§ **Your assignment**
Identify every line in the records below that contains the word "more", and reproduce each one.
===== Raw data =====
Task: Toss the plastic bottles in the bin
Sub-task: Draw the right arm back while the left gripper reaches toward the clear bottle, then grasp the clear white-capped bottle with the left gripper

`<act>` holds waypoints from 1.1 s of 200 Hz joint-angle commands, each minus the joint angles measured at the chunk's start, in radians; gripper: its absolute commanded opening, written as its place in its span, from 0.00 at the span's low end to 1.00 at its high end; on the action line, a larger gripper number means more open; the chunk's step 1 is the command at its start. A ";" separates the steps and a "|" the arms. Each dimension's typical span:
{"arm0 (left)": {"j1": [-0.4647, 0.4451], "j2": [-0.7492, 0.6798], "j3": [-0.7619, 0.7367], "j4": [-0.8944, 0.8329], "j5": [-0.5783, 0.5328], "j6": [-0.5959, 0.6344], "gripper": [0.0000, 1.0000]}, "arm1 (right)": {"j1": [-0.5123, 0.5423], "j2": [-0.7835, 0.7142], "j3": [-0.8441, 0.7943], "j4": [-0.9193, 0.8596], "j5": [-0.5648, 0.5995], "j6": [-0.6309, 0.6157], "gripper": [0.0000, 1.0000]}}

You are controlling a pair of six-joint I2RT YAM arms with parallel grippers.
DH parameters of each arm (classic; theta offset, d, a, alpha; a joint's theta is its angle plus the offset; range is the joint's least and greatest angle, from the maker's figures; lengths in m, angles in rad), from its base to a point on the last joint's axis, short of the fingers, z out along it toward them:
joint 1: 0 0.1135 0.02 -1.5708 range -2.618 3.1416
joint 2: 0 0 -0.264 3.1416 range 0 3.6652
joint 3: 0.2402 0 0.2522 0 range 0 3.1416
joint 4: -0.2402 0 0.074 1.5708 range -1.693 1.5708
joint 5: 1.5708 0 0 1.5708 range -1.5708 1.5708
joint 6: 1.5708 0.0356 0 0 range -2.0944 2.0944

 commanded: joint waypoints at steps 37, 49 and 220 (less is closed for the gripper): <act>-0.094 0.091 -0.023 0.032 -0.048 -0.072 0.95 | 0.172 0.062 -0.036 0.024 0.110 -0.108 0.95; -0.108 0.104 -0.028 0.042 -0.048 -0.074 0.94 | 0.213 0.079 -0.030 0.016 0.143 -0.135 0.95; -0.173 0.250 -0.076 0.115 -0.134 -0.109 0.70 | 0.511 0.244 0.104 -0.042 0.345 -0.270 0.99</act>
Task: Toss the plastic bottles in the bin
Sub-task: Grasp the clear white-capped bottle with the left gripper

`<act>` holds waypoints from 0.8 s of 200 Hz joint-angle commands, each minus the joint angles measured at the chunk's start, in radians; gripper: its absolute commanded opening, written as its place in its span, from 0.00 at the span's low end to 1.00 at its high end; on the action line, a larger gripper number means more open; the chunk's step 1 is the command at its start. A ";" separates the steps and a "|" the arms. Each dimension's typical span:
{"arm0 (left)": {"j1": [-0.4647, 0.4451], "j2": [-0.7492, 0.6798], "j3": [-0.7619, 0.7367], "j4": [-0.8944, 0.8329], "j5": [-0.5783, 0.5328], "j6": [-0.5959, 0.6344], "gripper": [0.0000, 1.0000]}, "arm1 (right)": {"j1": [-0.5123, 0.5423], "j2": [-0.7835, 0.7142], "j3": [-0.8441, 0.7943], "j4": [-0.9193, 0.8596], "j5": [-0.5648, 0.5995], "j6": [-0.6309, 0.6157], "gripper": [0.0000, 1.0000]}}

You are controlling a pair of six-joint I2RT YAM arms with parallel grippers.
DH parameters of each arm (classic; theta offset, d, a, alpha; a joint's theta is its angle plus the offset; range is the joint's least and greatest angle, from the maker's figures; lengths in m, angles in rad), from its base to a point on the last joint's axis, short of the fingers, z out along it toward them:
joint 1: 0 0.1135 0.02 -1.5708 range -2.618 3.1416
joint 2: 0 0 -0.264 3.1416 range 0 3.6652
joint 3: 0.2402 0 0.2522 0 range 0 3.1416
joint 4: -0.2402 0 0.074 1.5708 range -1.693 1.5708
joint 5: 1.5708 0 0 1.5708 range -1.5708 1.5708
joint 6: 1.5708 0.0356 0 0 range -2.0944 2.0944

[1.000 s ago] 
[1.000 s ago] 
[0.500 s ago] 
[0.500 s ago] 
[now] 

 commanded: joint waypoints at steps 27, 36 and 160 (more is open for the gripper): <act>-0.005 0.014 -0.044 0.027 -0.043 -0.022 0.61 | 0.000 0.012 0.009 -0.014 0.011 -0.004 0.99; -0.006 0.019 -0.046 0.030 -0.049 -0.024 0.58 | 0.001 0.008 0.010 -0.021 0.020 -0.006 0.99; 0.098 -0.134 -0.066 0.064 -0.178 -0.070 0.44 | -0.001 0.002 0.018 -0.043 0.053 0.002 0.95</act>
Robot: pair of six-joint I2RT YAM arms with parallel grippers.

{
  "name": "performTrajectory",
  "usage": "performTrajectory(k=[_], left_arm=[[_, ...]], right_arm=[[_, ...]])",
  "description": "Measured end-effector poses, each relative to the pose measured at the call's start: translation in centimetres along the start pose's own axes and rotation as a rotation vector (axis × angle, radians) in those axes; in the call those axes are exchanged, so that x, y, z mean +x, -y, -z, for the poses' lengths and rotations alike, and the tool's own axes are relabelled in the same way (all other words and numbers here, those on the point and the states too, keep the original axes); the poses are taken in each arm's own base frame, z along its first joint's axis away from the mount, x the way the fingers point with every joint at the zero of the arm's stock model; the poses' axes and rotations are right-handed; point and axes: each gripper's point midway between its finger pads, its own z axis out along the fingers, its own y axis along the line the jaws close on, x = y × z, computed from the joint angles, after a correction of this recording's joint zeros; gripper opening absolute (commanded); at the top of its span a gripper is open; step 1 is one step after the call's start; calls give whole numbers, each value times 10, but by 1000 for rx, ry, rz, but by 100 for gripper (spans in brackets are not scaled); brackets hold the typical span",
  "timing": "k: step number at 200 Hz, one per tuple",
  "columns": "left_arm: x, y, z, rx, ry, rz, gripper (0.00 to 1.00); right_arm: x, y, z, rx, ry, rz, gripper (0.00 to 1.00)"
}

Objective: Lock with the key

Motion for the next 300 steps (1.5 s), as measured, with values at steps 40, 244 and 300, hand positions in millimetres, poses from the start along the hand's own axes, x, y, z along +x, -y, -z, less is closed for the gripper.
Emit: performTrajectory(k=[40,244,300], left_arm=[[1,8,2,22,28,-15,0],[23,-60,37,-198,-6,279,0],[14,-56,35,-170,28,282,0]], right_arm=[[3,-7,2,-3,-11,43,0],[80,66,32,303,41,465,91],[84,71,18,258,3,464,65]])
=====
§ **Exercise solution**
`<act>` holds waypoints from 1.1 s of 200 Hz joint-angle commands, each minus the joint angles measured at the chunk's start, in radians; gripper: its absolute commanded opening, written as its place in its span, from 0.00 at the span's low end to 1.00 at its high end; on the action line, a larger gripper number means more open; the chunk's step 1 is the command at its start. A ";" separates the steps and a "|" the arms. Each dimension's typical span:
`<act>` holds waypoints from 0.8 s of 200 Hz joint-angle commands, each minus the joint angles measured at the chunk's start, in radians; gripper: its absolute commanded opening, written as its place in its span, from 0.00 at the span's low end to 1.00 at its high end; on the action line, a larger gripper number means more open; the chunk's step 1 is the command at its start. A ";" separates the steps and a "|" the arms. Each dimension's typical span:
 commanded: joint waypoints at steps 27, 36 and 160 (more is open for the gripper): <act>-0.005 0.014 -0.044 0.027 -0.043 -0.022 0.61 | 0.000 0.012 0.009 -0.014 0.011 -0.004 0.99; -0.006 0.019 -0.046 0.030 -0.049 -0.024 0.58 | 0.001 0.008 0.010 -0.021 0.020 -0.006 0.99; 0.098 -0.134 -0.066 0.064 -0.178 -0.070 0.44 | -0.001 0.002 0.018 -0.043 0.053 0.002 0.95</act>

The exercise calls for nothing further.